Très souvent, elles ont connu ces doutes et découragements qui sont des choses normales dans toute existence humaine. Cependant, la différence entre les personnes qui atteignent leurs objectifs et s’élèvent au sommet et celles qui connaissent un destin moyen est souvent la persistance ou le renoncementface aux difficultés.
Quand je discute avec des personnes plus jeunes que moi, je mets toujours l’accent sur l’importance de la lecture. Je leur conseille, si elles veulent changer positivement leur vie, de lire, beaucoup, et tout lire.
Avec l’avènement puis la prépondérance des réseaux sociaux, nos cerveaux sont en train d’être remodelés. Ils sont en proie à une attention et à une concentration faibles, à l’ennui persistant.
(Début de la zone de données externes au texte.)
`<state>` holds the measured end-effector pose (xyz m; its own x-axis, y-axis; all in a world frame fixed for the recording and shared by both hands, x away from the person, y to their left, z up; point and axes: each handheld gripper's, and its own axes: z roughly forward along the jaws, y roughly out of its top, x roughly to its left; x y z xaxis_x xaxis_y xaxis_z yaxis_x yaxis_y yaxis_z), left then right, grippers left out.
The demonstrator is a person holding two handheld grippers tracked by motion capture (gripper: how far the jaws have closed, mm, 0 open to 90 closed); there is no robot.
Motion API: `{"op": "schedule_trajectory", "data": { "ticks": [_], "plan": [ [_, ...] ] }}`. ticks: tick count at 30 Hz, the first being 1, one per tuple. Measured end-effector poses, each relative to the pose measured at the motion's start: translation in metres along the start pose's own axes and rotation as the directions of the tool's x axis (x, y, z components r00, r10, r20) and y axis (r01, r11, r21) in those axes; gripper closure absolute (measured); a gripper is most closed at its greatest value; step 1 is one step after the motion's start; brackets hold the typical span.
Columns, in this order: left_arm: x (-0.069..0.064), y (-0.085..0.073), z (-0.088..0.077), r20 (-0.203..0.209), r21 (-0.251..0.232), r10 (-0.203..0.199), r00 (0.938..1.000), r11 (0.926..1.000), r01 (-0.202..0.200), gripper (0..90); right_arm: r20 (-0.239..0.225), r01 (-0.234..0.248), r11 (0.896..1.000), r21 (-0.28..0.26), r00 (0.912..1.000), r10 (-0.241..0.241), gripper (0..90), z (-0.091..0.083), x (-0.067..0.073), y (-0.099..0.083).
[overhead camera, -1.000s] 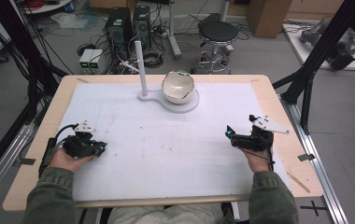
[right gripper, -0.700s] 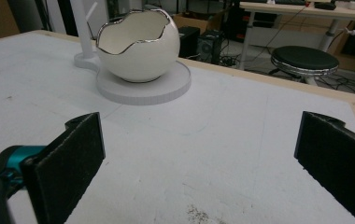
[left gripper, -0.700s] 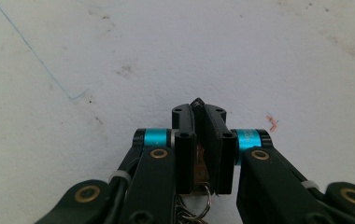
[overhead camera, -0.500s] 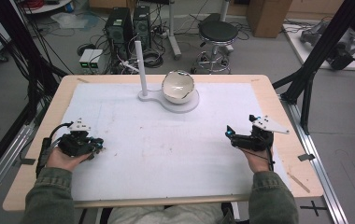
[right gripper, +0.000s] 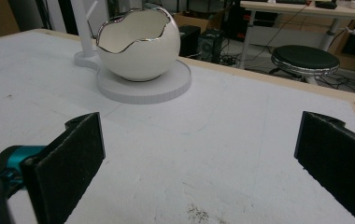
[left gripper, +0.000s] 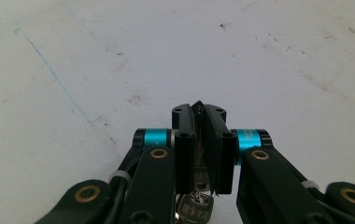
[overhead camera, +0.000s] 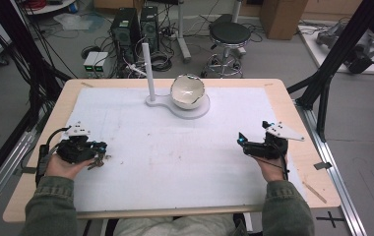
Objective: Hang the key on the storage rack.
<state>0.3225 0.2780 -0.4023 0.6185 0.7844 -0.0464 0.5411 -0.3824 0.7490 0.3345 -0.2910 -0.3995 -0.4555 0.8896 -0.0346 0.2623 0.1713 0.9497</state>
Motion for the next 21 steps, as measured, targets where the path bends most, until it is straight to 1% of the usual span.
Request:
{"op": "schedule_trajectory", "data": {
  "ticks": [3, 5, 10, 11, 13, 14, 19, 20, 21],
  "plan": [
    [0.001, 0.0, -0.001, -0.002, -0.008, -0.002, 1.0, 1.0, 0.001, 82.5, 0.001, 0.001, 1.0, 0.001, 1.0, -0.001, 0.6, 0.0, 0.0, 0.0],
    [0.001, 0.001, -0.002, -0.001, -0.022, -0.011, 0.9999, 0.9997, 0.011, 82.5, 0.005, -0.001, 1.0, -0.002, 1.0, 0.001, 0.6, 0.0, 0.0, 0.0],
    [0.001, 0.003, -0.006, -0.004, -0.041, -0.012, 0.9999, 0.9991, 0.012, 82.5, 0.012, 0.0, 1.0, -0.004, 0.9999, 0.0, 0.6, -0.001, -0.001, 0.0],
    [0.0, 0.005, -0.009, -0.005, -0.051, -0.009, 1.0, 0.9986, 0.008, 82.5, 0.014, 0.001, 1.0, -0.007, 0.9999, -0.001, 0.6, -0.001, -0.001, 0.0],
    [0.001, 0.005, -0.01, -0.006, -0.052, -0.004, 1.0, 0.9986, 0.004, 82.5, 0.012, -0.002, 1.0, -0.001, 0.9999, 0.002, 0.6, -0.001, 0.0, 0.0],
    [0.001, 0.006, -0.011, -0.009, -0.063, -0.007, 0.9999, 0.998, 0.007, 82.5, 0.012, 0.0, 1.0, 0.0, 0.9999, 0.0, 0.6, -0.001, 0.0, 0.0],
    [0.002, 0.009, -0.012, -0.01, -0.071, -0.014, 0.9999, 0.9974, 0.014, 82.5, 0.012, 0.001, 1.0, 0.002, 0.9999, -0.001, 0.6, -0.001, 0.0, 0.0],
    [0.002, 0.011, -0.013, -0.012, -0.071, -0.014, 0.9998, 0.9974, 0.013, 82.5, 0.012, 0.001, 1.0, 0.001, 0.9999, -0.001, 0.6, -0.001, -0.001, 0.0],
    [0.002, 0.013, -0.014, -0.015, -0.071, -0.004, 0.9999, 0.9975, 0.003, 82.5, 0.013, 0.004, 1.0, 0.001, 0.9999, -0.004, 0.6, -0.001, 0.0, 0.0]
  ]
}}
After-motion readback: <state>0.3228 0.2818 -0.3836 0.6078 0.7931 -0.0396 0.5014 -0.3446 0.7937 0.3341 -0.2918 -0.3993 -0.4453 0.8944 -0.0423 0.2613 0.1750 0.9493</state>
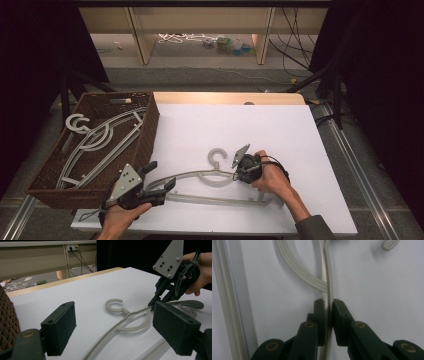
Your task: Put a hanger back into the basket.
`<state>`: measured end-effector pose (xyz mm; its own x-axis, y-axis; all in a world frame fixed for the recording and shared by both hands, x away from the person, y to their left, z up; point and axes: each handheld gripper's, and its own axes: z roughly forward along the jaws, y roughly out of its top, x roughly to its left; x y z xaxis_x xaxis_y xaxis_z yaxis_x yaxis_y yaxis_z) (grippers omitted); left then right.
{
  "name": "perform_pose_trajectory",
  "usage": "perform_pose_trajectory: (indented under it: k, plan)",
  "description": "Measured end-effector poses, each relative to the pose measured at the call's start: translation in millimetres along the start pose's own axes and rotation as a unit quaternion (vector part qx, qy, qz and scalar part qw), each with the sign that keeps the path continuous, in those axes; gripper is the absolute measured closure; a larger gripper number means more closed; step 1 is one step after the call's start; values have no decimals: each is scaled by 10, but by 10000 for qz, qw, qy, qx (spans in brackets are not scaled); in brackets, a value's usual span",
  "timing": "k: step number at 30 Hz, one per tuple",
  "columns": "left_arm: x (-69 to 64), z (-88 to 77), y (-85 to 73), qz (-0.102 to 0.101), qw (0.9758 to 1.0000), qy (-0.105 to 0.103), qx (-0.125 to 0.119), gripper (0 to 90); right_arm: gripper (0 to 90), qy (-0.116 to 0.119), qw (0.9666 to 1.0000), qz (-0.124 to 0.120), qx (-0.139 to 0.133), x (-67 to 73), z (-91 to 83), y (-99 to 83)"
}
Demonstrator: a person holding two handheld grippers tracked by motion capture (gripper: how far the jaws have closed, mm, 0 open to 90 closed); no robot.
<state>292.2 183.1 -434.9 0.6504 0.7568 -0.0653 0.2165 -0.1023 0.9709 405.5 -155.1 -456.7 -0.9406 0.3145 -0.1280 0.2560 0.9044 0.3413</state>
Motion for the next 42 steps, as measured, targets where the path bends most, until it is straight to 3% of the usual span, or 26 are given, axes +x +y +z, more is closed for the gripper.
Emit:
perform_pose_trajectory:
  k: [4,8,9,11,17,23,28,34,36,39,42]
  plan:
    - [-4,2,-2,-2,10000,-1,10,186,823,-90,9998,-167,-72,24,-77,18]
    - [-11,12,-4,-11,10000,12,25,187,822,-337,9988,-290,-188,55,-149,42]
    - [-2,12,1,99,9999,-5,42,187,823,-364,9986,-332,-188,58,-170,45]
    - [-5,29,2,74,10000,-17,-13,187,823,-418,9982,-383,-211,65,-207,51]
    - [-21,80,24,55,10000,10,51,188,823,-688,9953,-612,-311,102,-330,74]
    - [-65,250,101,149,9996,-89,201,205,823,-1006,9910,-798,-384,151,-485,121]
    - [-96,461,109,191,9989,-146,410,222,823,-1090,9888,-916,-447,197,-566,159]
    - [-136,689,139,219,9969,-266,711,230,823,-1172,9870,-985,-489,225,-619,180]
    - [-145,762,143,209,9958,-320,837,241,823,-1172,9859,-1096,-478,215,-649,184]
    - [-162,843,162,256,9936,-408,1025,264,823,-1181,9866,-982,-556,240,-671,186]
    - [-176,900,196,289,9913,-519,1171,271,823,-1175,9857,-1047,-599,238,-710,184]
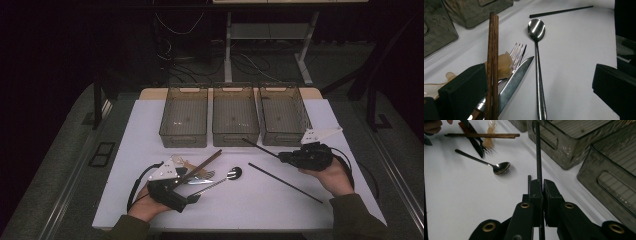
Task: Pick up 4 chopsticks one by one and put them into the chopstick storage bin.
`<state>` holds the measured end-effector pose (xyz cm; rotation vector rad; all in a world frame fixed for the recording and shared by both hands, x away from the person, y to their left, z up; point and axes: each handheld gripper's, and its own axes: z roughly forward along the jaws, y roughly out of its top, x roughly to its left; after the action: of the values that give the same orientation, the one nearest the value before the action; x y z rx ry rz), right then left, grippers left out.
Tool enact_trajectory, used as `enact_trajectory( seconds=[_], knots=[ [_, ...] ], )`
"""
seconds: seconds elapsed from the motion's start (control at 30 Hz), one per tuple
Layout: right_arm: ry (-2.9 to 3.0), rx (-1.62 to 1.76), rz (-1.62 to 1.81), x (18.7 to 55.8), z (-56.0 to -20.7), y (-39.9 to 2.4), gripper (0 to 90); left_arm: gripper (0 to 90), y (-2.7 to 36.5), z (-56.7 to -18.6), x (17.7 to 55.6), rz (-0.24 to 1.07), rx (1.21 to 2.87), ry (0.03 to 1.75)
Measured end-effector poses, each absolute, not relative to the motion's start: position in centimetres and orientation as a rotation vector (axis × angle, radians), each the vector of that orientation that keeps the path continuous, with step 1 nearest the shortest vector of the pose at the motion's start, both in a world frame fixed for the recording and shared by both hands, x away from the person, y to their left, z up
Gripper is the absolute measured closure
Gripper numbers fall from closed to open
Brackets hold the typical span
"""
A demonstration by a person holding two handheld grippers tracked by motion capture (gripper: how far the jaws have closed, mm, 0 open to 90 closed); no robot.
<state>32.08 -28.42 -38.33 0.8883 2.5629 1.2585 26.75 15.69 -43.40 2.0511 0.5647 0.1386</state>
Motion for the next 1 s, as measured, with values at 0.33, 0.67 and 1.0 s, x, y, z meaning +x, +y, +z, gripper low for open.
enact_trajectory(
  seconds=[0.33, 0.67, 1.0],
  knots=[
    [2.546, 0.890, 1.264, 32.9, -37.6, -26.5, 86.2, 0.0, 15.5, -43.4, 26.7, 0.137, 2.047, 0.563],
    [2.538, 0.908, 1.246, 34.0, -36.9, -24.2, 86.2, 0.0, 15.5, -43.4, 26.6, 0.139, 2.047, 0.568],
    [2.522, 0.914, 1.267, 35.5, -36.0, -22.2, 86.2, 0.0, 15.4, -43.4, 26.6, 0.144, 2.046, 0.562]
  ],
)
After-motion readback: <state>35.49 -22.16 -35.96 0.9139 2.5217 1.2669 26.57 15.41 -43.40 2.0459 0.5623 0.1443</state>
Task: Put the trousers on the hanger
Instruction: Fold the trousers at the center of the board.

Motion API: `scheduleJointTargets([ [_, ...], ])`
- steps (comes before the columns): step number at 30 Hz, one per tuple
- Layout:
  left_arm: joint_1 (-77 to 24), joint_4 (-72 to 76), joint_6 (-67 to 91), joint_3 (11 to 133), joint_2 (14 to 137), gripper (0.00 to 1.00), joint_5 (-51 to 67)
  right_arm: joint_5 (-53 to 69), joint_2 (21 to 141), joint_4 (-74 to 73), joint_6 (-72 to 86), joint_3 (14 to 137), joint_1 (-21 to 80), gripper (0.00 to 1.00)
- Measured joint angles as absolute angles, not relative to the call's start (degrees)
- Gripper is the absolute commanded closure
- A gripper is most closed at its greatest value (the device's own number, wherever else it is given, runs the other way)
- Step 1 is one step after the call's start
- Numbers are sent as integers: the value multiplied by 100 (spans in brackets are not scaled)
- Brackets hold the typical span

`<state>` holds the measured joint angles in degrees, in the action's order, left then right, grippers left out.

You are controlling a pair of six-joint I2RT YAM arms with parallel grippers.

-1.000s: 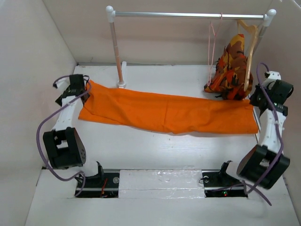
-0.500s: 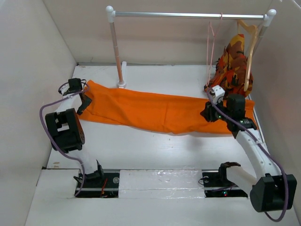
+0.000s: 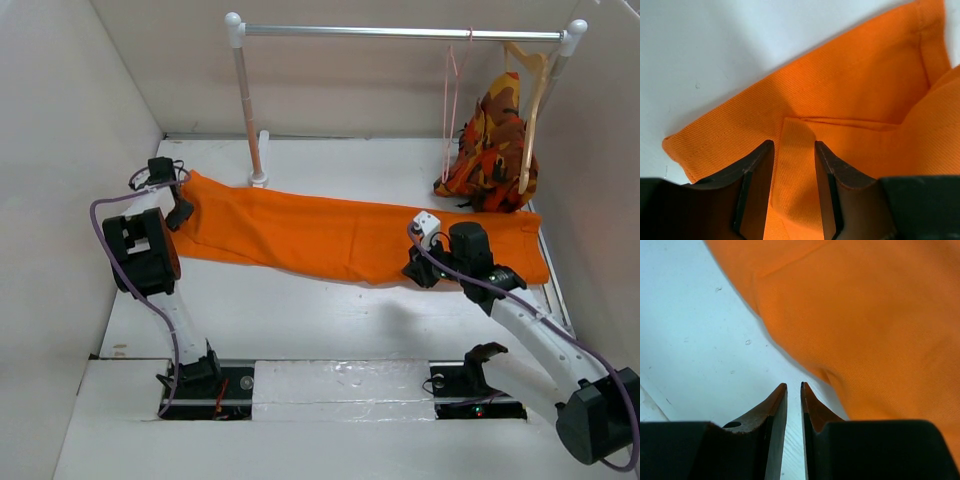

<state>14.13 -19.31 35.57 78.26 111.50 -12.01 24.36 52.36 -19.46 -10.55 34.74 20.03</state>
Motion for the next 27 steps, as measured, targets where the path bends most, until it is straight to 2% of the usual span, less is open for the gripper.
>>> scheduleJointTargets([
  [7, 1415, -1999, 3557, 7826, 11244, 62, -1238, 2283, 5572, -1883, -1028, 3518, 2274, 74],
  [9, 1415, -1994, 3559, 7826, 11275, 71, -1249, 2248, 5636, -1883, -1020, 3520, 2359, 74],
  [10, 1415, -1992, 3564, 7828, 11303, 72, -1251, 2239, 5653, -1881, -1007, 3520, 2408, 74],
  [11, 1415, -1981, 3564, 7848, 11334, 80, -1251, 2226, 5664, -1881, -1000, 3522, 2460, 74],
  [13, 1404, -1946, 3559, 7887, 11347, 85, -1262, 2187, 5677, -1883, -974, 3524, 2571, 74],
  [14, 1404, -1940, 3559, 7889, 11349, 95, -1273, 2178, 5684, -1883, -961, 3533, 2626, 74],
  [15, 1404, -1942, 3566, 7889, 11349, 100, -1291, 2156, 5690, -1883, -945, 3548, 2676, 74],
  [27, 1398, -2097, 3542, 7793, 10857, 100, -1625, 2099, 5841, -1837, -919, 3583, 2993, 74],
])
Or, la pensée en profondeur facilite grandement la réussite, comme le défend Nicolas Carr dans son livre TheShallows, ou encore Cal Newport dans son livre Deep Work, sous-titré, Retrouver la concentration dans un monde de distractions.
Dans son livre précité, Cal Newport écrit : « Il est important de mettre l’accent sur l’omniprésence en profondeur chez les personnes influentes, car cela contraste violemment avec le comportement de la plupart des travailleurs du savoir — un groupe d’individus qui est en train d’oublier ce que peut apporter le fait d’approfondir les choses. »
Cette pensée de Cal Newport montre ce qu’il faut faire pour progresser dans sa carrière. C’est adopter délibérément la pensée profonde, la réflexion, refuser la superficialité. L’acquisition de ces qualités est facilitée par les livres. Dans ce sens, ils permettent d’accélérer sa carrière et d’atteindre plus facilement ses objectifs.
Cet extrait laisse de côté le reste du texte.